### INSTRUCTIONS FOR THE TASK
Starting at the line containing "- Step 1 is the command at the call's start" and ending at the line containing "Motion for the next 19", print every line of the material below exactly, both ends included, and stop there.

━━━━━━━━━━

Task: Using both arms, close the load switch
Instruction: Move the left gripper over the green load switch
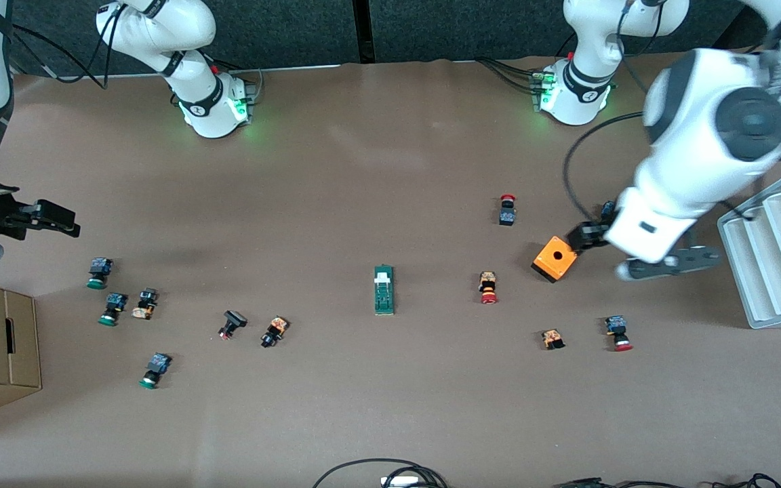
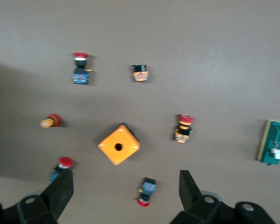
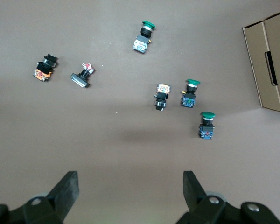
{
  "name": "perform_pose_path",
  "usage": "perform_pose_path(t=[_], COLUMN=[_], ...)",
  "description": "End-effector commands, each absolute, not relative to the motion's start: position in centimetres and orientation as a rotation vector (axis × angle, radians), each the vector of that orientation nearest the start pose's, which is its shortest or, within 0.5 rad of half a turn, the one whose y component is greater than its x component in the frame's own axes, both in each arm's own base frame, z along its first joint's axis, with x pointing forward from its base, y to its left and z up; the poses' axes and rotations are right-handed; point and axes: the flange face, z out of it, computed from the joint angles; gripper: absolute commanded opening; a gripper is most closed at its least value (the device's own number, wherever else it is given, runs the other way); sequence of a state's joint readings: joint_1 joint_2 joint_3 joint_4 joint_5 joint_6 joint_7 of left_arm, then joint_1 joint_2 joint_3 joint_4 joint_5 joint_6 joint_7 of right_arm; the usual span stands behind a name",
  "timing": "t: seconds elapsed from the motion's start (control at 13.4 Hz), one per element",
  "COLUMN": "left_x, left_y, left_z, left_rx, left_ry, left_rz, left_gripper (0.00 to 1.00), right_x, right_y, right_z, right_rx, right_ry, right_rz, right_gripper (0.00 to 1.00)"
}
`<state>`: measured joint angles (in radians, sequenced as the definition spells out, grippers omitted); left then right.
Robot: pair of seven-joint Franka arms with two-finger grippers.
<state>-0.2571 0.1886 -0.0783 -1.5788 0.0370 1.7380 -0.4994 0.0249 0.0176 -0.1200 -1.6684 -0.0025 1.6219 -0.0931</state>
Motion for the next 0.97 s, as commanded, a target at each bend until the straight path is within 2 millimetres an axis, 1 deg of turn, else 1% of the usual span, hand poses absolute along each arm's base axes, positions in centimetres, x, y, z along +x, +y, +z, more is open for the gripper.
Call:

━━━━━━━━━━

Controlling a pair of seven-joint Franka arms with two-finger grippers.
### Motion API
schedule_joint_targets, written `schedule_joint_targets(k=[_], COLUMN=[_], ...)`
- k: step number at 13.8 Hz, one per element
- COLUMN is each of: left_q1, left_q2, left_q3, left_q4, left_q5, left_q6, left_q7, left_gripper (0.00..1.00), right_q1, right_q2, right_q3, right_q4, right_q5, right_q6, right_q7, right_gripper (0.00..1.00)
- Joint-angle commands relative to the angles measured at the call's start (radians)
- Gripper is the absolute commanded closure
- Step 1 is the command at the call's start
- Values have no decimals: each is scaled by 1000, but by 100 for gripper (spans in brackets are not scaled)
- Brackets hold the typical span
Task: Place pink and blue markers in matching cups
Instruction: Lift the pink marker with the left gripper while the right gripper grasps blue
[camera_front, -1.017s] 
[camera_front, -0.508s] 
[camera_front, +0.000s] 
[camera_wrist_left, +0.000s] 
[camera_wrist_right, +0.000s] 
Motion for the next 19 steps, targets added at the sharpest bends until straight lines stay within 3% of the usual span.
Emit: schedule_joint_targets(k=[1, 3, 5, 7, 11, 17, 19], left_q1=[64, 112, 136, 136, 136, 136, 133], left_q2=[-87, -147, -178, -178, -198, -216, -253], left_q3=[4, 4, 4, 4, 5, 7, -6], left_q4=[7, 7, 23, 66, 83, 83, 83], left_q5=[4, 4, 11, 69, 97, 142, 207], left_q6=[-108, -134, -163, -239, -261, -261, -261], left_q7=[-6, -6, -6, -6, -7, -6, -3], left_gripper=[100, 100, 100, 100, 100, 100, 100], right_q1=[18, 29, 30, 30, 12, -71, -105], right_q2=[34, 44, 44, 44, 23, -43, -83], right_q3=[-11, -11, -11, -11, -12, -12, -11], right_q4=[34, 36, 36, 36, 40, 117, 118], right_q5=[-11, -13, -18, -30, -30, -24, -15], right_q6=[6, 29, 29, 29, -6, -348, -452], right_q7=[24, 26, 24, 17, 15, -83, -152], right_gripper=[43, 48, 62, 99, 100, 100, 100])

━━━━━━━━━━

### ANSWER BELOW
- Step 1 is the command at the call's start
- Values have no decimals: each is scaled by 1000, but by 100 for gripper (spans in brackets are not scaled)
- Brackets hold the typical span
Task: Place pink and blue markers in matching cups
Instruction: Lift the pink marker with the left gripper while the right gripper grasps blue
[camera_front, -1.017s] 
[camera_front, -0.508s] 
[camera_front, +0.000s] 
[camera_wrist_left, +0.000s] 
[camera_wrist_right, +0.000s] 
Motion for the next 19 steps, targets added at the sharpest bends until straight lines stay within 3% of the usual span.

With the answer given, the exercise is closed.